In hydrogenotrophic cultures, denitrification and cell growth kinetics are generally slower than in heterotrophic cultures. One explanation is the availability of hydrogen, which is poorly soluble in aqueous media. The obligation for hydrogenotrophic bacteria to assimilate mineral carbon for growth is also a limiting factor. In addition, hydrogenotrophic denitrification appears to be more sensitive to high pH and more likely to cause nitrite accumulation than heterotrophic denitrification.

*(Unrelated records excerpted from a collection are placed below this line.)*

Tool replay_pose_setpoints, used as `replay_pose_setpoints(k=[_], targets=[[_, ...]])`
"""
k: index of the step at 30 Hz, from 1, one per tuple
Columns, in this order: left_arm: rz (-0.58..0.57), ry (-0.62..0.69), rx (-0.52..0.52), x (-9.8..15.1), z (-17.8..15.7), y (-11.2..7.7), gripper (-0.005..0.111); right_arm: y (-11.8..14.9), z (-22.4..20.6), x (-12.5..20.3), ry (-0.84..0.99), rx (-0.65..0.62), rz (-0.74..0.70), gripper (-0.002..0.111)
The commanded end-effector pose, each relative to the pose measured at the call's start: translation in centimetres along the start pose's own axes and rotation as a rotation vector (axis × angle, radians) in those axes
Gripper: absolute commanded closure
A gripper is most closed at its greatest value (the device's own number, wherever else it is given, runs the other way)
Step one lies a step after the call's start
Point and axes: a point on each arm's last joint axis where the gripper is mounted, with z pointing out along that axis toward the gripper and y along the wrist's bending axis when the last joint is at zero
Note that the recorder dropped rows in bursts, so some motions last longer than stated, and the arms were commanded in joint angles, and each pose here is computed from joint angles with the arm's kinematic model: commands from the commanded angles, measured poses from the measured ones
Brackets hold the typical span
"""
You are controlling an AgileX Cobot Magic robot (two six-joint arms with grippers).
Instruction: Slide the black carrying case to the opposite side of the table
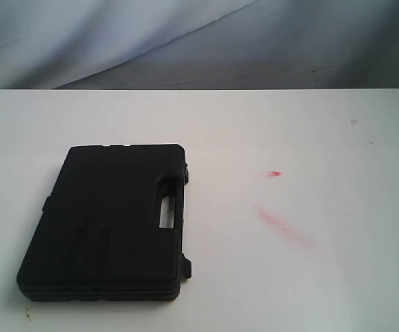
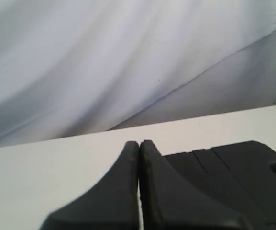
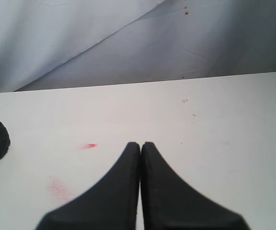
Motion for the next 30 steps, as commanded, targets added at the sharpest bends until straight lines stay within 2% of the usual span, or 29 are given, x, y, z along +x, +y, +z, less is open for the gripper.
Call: replay_pose_setpoints(k=[1, 7, 10, 14, 16, 17, 20, 23, 27, 30], targets=[[-0.009, -0.102, -0.010, -0.8, -0.1, 0.1, 0.107, 0.0, 0.0, 0.1, -0.003, 0.002, 0.008, 0.108], [-0.101, -0.279, -0.024, -2.4, -0.4, 0.3, 0.107, 0.0, 0.0, 0.1, -0.003, 0.002, 0.008, 0.108], [-0.102, -0.453, -0.042, -3.8, -0.9, 0.6, 0.107, 0.0, 0.0, 0.1, -0.003, 0.002, 0.008, 0.108], [-0.118, -0.804, -0.070, -6.4, -2.8, 1.0, 0.107, 0.0, 0.0, 0.1, -0.003, 0.002, 0.008, 0.108], [-0.145, -0.859, -0.061, -6.9, -3.2, 1.0, 0.107, 0.0, 0.0, 0.1, -0.003, 0.002, 0.008, 0.108], [-0.136, -0.875, -0.052, -7.9, -3.5, 1.0, 0.107, 0.0, 0.0, 0.1, -0.003, 0.002, 0.008, 0.108], [-0.020, -0.848, -0.018, -10.8, -4.2, 0.6, 0.107, 0.0, 0.0, 0.1, -0.003, 0.002, 0.008, 0.108], [0.080, -0.711, 0.001, -13.3, -4.9, 0.5, 0.107, 0.0, 0.0, 0.1, -0.003, 0.002, 0.008, 0.108], [-0.050, -0.505, -0.070, -15.0, -6.0, 1.8, 0.107, 0.0, 0.0, 0.1, -0.003, 0.002, 0.008, 0.108], [-0.077, -0.370, -0.150, -15.5, -6.9, 2.7, 0.107, 0.0, 0.0, 0.1, -0.003, 0.002, 0.008, 0.108]])
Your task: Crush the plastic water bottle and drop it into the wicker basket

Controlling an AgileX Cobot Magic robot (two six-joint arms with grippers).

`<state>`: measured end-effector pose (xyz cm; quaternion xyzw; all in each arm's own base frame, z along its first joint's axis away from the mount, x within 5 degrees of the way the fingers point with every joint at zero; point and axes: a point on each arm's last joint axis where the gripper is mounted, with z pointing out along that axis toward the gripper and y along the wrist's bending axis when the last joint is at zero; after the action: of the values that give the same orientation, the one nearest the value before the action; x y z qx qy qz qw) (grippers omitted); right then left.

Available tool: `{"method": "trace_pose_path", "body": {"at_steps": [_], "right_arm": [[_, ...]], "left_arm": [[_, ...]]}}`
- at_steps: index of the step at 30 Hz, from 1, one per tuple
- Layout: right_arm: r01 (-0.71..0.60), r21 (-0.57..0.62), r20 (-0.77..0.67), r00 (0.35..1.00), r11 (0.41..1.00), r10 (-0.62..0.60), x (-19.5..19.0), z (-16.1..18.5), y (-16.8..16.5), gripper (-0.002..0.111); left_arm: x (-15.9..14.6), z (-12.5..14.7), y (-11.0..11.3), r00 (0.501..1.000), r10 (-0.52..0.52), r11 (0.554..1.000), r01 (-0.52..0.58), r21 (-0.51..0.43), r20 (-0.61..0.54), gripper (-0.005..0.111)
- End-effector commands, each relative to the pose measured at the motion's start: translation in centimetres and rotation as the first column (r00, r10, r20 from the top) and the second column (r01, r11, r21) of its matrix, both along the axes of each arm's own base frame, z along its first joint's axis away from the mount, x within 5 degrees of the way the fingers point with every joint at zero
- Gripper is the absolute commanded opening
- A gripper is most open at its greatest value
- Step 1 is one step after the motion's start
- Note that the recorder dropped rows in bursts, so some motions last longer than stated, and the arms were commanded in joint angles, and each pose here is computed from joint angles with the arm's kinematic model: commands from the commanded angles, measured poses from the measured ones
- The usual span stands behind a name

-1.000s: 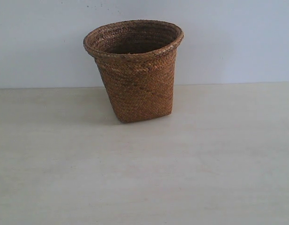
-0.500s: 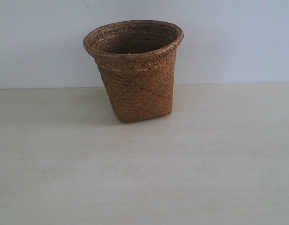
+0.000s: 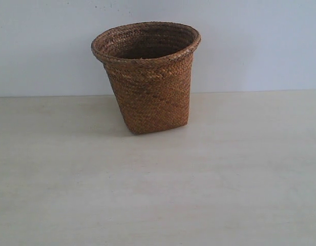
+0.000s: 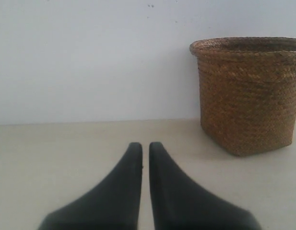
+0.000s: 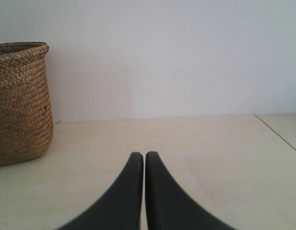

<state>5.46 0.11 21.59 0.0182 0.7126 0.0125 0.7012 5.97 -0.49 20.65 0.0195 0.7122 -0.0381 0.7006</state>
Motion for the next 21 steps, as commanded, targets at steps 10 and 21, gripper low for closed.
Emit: {"method": "trace_pose_path", "body": {"at_steps": [10, 21], "right_arm": [[0.0, -0.006, 0.009, 1.0, 1.0, 0.0, 0.0, 0.0, 0.0, 0.0], [0.0, -0.006, 0.009, 1.0, 1.0, 0.0, 0.0, 0.0, 0.0, 0.0]], "left_arm": [[-0.5, -1.7, 0.4, 0.986, 0.063, 0.998, -0.063, 0.002, -0.156, 0.004], [-0.5, -2.0, 0.3, 0.98, 0.062, 0.998, -0.062, 0.005, -0.187, 0.004]]}}
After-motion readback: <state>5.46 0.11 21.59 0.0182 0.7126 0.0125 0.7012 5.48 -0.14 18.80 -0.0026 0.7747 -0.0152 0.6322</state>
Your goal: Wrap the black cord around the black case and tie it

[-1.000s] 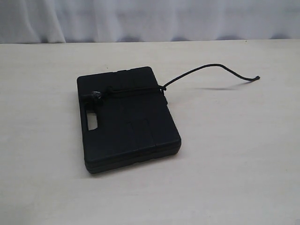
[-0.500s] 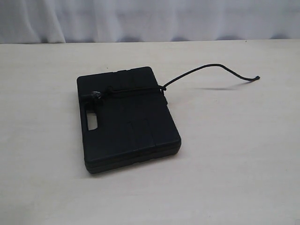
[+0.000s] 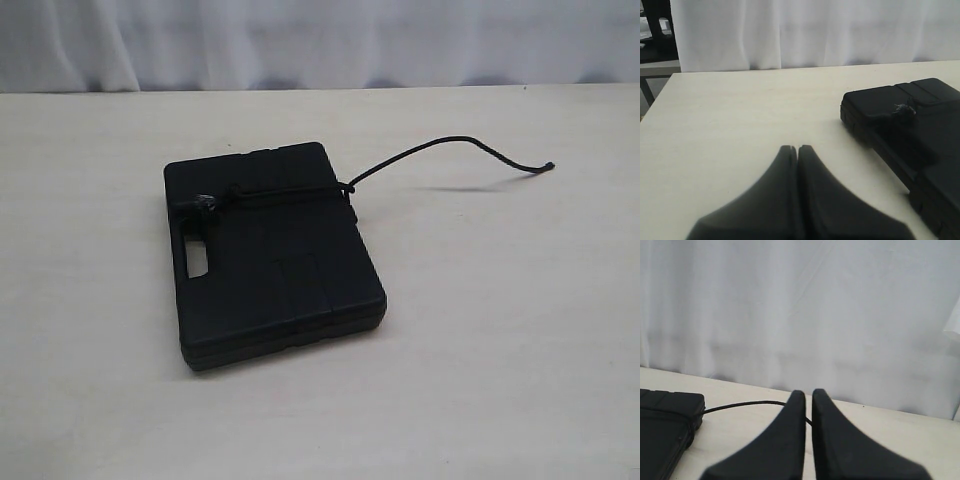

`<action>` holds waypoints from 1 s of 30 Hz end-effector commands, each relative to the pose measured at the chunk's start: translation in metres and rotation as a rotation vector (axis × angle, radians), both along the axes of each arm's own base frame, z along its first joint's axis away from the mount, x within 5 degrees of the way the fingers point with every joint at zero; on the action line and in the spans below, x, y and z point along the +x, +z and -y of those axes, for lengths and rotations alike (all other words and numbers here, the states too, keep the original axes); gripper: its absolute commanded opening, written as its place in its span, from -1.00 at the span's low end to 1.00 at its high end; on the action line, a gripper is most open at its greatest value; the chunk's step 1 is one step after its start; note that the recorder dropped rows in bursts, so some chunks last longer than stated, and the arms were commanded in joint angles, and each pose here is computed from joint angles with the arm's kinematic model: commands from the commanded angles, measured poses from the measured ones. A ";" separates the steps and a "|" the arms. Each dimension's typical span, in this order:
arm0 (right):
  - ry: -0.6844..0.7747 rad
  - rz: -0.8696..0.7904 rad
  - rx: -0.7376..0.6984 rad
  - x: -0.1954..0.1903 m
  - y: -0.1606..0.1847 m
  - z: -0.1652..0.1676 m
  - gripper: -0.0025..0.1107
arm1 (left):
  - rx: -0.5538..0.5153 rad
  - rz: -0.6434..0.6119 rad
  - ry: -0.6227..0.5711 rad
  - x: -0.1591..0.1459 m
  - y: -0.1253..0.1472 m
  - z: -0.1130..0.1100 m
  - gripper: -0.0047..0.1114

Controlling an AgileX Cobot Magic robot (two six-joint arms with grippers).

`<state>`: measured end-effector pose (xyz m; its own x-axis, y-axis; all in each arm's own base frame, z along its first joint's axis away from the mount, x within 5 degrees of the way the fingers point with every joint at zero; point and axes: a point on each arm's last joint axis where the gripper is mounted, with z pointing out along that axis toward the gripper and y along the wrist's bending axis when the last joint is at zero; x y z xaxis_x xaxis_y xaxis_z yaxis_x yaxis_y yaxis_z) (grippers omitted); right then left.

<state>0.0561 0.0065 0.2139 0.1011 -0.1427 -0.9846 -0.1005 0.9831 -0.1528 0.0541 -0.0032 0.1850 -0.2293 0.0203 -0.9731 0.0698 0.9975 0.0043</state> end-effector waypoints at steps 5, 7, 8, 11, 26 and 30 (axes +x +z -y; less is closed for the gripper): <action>-0.014 -0.040 0.010 0.000 -0.004 0.001 -0.88 | -0.003 0.002 0.001 0.000 0.000 0.000 -0.92; -0.021 -0.084 0.006 0.000 -0.008 0.002 -0.88 | -0.003 0.002 0.001 0.000 0.000 0.000 -0.92; -0.024 -0.112 0.003 0.000 -0.011 0.002 -0.88 | -0.003 0.002 0.001 0.000 0.000 0.000 -0.92; -0.038 -0.213 -0.007 0.000 -0.020 0.003 -0.88 | -0.003 0.002 0.001 0.000 0.000 0.000 -0.92; -0.060 -0.346 0.066 -0.003 -0.032 0.005 -0.88 | -0.001 0.005 0.001 0.000 0.000 0.000 -0.92; -0.060 -0.346 0.068 -0.003 -0.032 0.005 -0.88 | -0.001 0.005 0.001 0.000 0.000 0.000 -0.92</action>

The pH is a determining factor for the survival of bacteria, the maximum limit values, below which microbial activity is possible, being between pH 11.5 and 12. The reduction of nitrite to nitric oxide generates alkalinity and, as a result, nitrite is likely to accumulate at alkaline pH. For most bacteria, denitrification is therefore incomplete for pH > 9.5, nitrite accumulation is observed, and reductions kinetics are slowed down. The whole denitrification process has an opposite impact on the pH if the electron donor is organic or hydrogen. Heterotrophic bacteria are able to acidify the pH when the initial pH is high, while hydrogenotrophic bacteria only alkalinize the pH. This crucial difference explains why hydrogenotrophic bacteria are more sensitive to alkaline pH.